Mushroom: crop for all seasons

By Fredrick Obura

Mushrooms are becoming popular because of their medicinal value. Experts say they are rich in proteins, fibre and vitamins. Other benefits include improvements of immune system by activating the helper “T” cells, lowering blood pressure, controlling cancer and liver disintegration disease.

“Mushrooms seed should be obtained from reputable sources to avoid contamination, Jomo Kenyatta University of Agriculture and Technology” says Senior Technician Patrick Muchiri.Alternatively, one can

produce seeds by incubating a pasteurized medium, usually grain, with the sterile culture of a mushroom species. Pleurotus species (oyster) and shiitake (lentium edodes) mushrooms are common locally.
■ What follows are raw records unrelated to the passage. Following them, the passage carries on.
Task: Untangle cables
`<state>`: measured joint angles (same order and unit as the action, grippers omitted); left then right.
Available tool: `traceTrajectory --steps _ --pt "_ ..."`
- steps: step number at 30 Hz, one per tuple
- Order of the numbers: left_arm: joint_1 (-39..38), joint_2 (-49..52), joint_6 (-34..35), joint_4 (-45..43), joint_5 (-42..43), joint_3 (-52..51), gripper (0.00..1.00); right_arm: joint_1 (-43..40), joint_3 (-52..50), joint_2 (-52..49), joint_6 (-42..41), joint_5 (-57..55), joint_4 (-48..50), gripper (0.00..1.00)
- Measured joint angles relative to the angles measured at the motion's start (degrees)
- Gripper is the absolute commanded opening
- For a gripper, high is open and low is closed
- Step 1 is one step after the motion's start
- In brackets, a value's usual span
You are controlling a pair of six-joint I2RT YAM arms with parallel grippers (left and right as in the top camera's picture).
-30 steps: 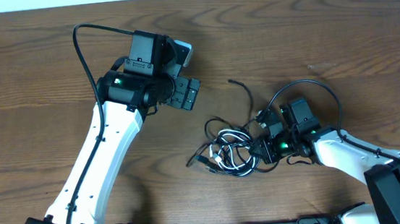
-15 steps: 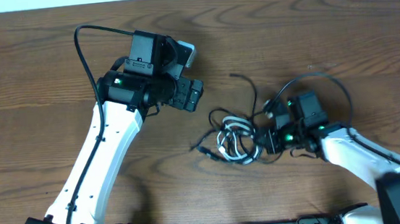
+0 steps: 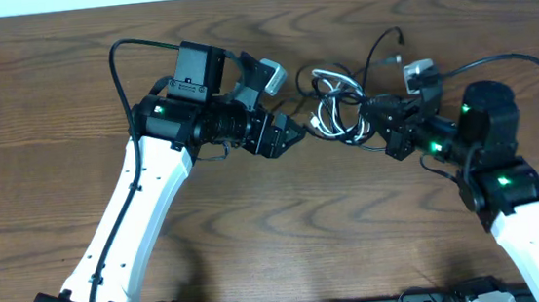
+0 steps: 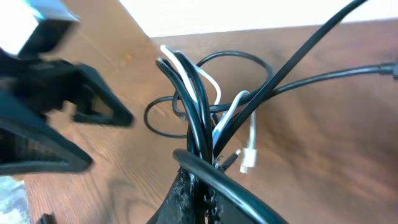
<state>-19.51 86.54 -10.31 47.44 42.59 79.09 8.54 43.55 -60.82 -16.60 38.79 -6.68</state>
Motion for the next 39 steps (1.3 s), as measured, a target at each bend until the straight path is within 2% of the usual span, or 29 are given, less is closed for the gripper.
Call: traceTrajectory --steps 11,13,15,21,26,35,38,39 --pt "0.0 0.0 1.6 -0.3 11.1 0.0 0.8 -2.5 0.2 2.3 -8.1 -0.3 3.5 0.01" --pt "0.0 0.0 2.5 -0.3 12.1 0.0 0.85 -2.8 0.2 2.3 -10.4 -1.7 3.5 0.01" --pt "-0.1 0.0 3.2 -0.5 12.9 0.0 0.86 -2.9 0.2 2.3 -13.1 -3.4 3.5 0.01" --pt "-2.5 0.0 4.8 -3.7 12.9 0.0 0.86 -3.0 0.2 2.3 -23.8 -8.5 3.5 0.01" --pt "-6.7 0.0 6.2 -6.4 8.0 0.0 0.86 -3.0 0.2 2.3 -31.5 -10.6 3.4 0.01" --pt "-9.6 0.0 18.5 -12.9 0.1 0.0 0.87 -3.0 0.2 2.3 -43.8 -16.0 2.6 0.01" --pt "-9.6 0.0 24.9 -14.4 -1.6 0.0 0.98 -3.0 0.2 2.3 -49.1 -17.5 2.7 0.01" --pt "-9.6 0.0 27.5 -14.8 -2.1 0.0 0.98 -3.0 0.2 2.3 -50.7 -17.9 2.8 0.01"
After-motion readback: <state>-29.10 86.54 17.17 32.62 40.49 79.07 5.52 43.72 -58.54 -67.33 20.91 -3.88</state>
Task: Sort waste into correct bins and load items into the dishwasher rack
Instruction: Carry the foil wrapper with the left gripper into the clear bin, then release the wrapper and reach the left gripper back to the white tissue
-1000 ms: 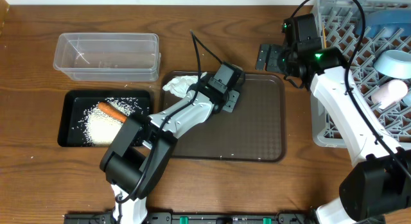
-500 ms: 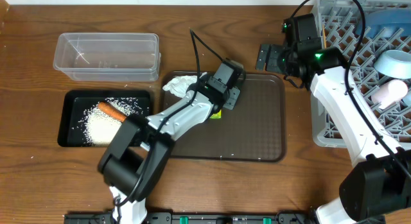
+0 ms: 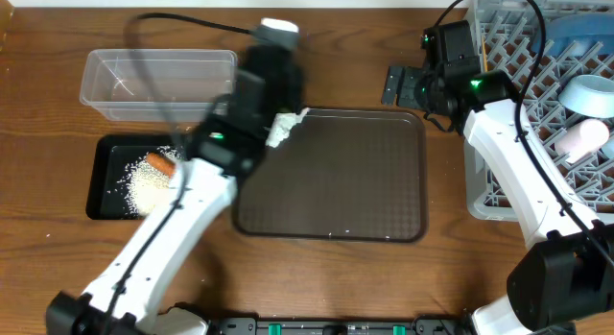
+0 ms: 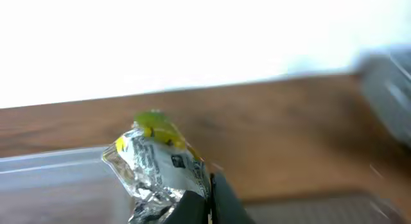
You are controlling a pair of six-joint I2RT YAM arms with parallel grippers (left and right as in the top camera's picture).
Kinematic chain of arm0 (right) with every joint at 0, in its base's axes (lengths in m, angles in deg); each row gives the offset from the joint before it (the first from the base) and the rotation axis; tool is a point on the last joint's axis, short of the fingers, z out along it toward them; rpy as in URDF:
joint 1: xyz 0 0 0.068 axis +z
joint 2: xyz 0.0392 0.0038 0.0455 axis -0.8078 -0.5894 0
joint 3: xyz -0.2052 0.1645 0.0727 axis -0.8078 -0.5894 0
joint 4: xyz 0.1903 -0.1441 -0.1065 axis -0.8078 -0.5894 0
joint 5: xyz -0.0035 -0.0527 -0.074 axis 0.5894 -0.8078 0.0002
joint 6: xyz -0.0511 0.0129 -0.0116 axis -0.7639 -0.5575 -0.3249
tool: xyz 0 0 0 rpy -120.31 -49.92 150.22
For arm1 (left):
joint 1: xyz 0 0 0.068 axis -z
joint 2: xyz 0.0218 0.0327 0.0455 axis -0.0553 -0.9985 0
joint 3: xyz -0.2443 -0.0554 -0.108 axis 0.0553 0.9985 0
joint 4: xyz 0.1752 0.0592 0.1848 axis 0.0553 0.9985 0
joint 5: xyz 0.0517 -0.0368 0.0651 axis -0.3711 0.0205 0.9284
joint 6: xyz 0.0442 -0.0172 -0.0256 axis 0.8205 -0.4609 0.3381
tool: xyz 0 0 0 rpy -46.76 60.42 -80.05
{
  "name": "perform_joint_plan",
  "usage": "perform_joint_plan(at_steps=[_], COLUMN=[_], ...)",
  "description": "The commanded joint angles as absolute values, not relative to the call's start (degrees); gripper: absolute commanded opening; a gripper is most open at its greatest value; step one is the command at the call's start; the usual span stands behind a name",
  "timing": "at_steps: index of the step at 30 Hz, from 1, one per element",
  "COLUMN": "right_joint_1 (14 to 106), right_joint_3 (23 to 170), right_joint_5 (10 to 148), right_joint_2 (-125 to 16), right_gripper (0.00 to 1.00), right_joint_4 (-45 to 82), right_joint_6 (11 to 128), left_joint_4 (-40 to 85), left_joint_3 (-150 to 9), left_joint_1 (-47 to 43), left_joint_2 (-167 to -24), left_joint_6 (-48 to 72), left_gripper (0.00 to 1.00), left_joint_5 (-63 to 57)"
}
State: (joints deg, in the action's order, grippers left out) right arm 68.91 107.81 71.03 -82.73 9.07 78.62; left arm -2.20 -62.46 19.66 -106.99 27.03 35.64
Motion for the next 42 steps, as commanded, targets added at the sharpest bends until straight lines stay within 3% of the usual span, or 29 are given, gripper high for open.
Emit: perform_joint_plan(at_steps=[1, 9, 14, 15, 16, 17, 18, 21, 22, 32, 37, 42], right_joint_1=[69.7, 69.7, 69.7, 69.7, 69.7, 69.7, 69.7, 69.7, 69.7, 69.7, 69.7, 69.7], right_joint_3=[108.1, 108.1, 108.1, 108.1, 108.1, 108.1, 108.1, 108.1, 108.1, 108.1, 108.1, 108.1], right_joint_5=[70.4, 70.4, 70.4, 70.4, 70.4, 70.4, 70.4, 70.4, 70.4, 70.4, 70.4, 70.4], right_joint_2=[-81.5, -81.5, -81.5, -81.5, -81.5, -81.5, -81.5, -81.5, -81.5, -81.5, -81.5, -81.5], right_gripper=[0.99, 0.99, 0.99, 0.99, 0.99, 0.99, 0.99, 0.99, 0.99, 0.99, 0.99, 0.99], right_joint_4=[9.2, 9.2, 9.2, 9.2, 9.2, 9.2, 9.2, 9.2, 9.2, 9.2, 9.2, 9.2], right_joint_6=[79.3, 79.3, 79.3, 79.3, 79.3, 79.3, 79.3, 79.3, 79.3, 79.3, 79.3, 79.3], left_joint_4=[-4.3, -20.8, -27.4, -27.6, -27.6, -27.5, -27.2, -26.4, -26.3, -17.9, -0.7, 10.3], left_joint_3=[-62.5, -62.5, -62.5, -62.5, -62.5, -62.5, -62.5, -62.5, -62.5, -62.5, -62.5, -62.5], left_joint_1=[13.7, -0.1, -5.0, -5.7, -6.5, -7.1, -7.5, -8.1, -8.1, -3.9, 2.2, 10.3], left_joint_2=[-107.6, -116.4, -123.9, -124.8, -125.7, -126.3, -126.6, -126.5, -126.2, -115.2, -114.4, -118.9], left_joint_6=[26.9, 12.4, 1.4, -0.2, -1.5, -1.9, -1.9, -1.8, -1.8, -1.7, 0.0, 20.3], left_gripper=[0.06, 0.06, 0.07, 0.13, 0.27, 0.54, 0.64, 0.74, 0.82, 0.97, 0.99, 0.99], left_joint_5=[36.9, 26.8, 26.4, 26.4, 26.4, 26.4, 26.4, 26.2, 25.5, 3.1, 8.6, 10.4])
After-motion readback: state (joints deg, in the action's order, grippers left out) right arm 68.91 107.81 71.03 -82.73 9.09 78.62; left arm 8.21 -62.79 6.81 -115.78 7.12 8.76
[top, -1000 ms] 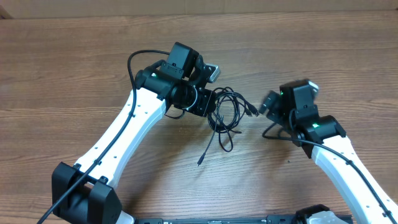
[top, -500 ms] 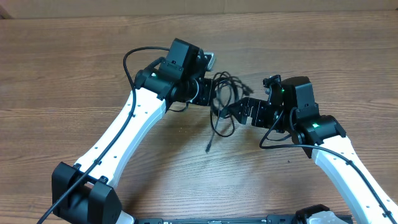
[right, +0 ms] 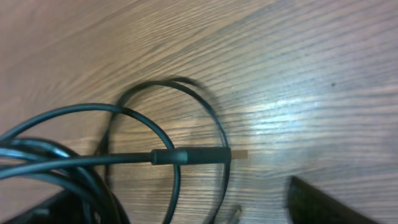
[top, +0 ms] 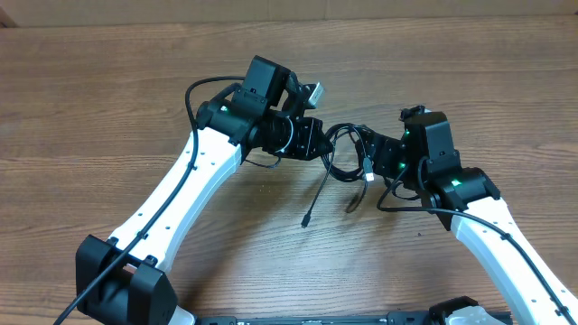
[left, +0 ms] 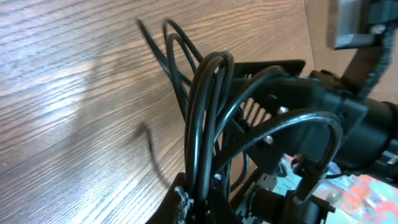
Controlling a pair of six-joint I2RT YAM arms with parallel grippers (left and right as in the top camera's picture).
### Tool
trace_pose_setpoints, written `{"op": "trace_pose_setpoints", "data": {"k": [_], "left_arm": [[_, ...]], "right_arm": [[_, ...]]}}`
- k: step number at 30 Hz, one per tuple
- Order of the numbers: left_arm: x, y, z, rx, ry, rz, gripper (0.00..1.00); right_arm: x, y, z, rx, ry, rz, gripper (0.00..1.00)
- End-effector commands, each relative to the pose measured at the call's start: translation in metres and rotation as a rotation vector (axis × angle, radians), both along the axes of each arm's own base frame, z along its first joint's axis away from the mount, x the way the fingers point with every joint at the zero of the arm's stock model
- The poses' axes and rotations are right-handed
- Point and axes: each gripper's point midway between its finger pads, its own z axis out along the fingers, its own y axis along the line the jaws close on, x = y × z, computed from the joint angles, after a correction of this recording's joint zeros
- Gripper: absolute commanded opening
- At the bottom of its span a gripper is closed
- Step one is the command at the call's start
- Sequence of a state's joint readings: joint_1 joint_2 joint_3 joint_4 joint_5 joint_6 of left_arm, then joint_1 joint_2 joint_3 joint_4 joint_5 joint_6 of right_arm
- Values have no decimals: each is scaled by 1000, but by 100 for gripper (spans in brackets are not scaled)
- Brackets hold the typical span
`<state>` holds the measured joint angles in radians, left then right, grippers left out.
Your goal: Untangle cables
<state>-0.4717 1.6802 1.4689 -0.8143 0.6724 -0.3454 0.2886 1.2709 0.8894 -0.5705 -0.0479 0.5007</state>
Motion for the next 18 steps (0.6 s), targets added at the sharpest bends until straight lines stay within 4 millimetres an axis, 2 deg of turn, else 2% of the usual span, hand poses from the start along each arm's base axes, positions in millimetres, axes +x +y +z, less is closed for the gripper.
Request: {"op": "trace_pose_setpoints", "data": {"k": [1,3,5,8,11,13,18], "left_arm": [[0,-2,23,-41,-44,-20,4],[3,5,17,4,-67,-10,4],[10,22,6,100,-90,30,4],[26,70,-15,318,-107,164,4],[39,123,-28,511,-111,298,4],[45,149,-30,567,-102,361,4],[58,191,-28,566,-72,480,4]], "right_arm": [[-1,-41,-11,-128,40,-198,82],[-10,-57,-24,-192,99,-275,80],[-20,-74,-33,-260,147,-356,81],[-29,-93,-39,-354,184,-420,85],[-30,-97,-40,-377,183,-429,88],[-30,-97,-39,-379,183,-431,88],[-30,-97,-40,-379,184,-431,88]]}}
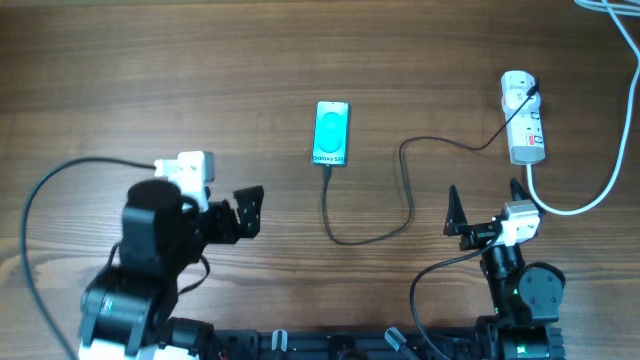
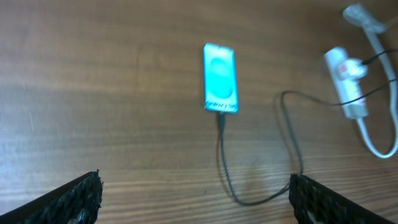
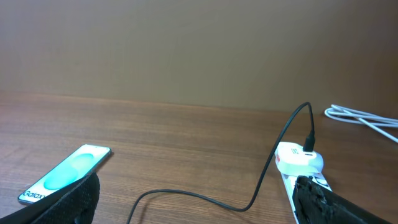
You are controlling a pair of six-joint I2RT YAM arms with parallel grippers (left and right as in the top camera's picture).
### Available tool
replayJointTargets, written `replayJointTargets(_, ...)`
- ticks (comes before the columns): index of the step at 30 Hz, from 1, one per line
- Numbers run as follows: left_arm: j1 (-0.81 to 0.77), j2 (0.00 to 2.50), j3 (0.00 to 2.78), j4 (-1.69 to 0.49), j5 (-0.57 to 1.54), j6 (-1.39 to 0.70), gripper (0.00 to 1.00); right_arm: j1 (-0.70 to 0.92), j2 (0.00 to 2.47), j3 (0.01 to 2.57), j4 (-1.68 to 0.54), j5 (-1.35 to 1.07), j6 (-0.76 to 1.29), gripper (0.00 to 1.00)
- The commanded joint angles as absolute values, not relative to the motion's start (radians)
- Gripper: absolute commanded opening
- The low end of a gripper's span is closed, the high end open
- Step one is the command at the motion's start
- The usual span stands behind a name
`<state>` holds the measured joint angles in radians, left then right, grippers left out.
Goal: Plug charger to phone and switch on socket
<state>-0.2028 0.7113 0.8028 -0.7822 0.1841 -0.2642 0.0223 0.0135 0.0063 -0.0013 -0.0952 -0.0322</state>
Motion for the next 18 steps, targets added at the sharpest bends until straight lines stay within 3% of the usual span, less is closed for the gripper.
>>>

Oyster is easier to grow on a small scale with moderate initial investment.
Organic wastes from crop production or the food processing industry can be used to support production

“In a 20×10 feet room one can fit up to 400 bags and produce up to 300kg of fresh oyster” says Mr. Muchiri. Another advantage of growing oyster mushrooms is that a high percentage of its surface converts to fruiting bodies, increasing its profitability. Shiitake is a low input alternative enterprise.

Selection of the growing medium should be based on availability, cost and nutritional value, ensure the material is crispy dry and is free from any form of mould.

Mushrooms can be grown in unused buildings like go-downs and mud thatched houses. A life cycle takes about 15 weeks depending on individual species.

Each mushroom species prefer a particular growing medium, although some species can grow on a wide range of substrate.

Some of the growing medium include cereal straws, coffee husks, paper waste, papyrus, water hyacinth, banana fronds and maize cobs

Mushrooms do not contain chlorophyll and therefore depend on other plant material for their food.
Apply the right crop husbandry practice.

Comments are closed.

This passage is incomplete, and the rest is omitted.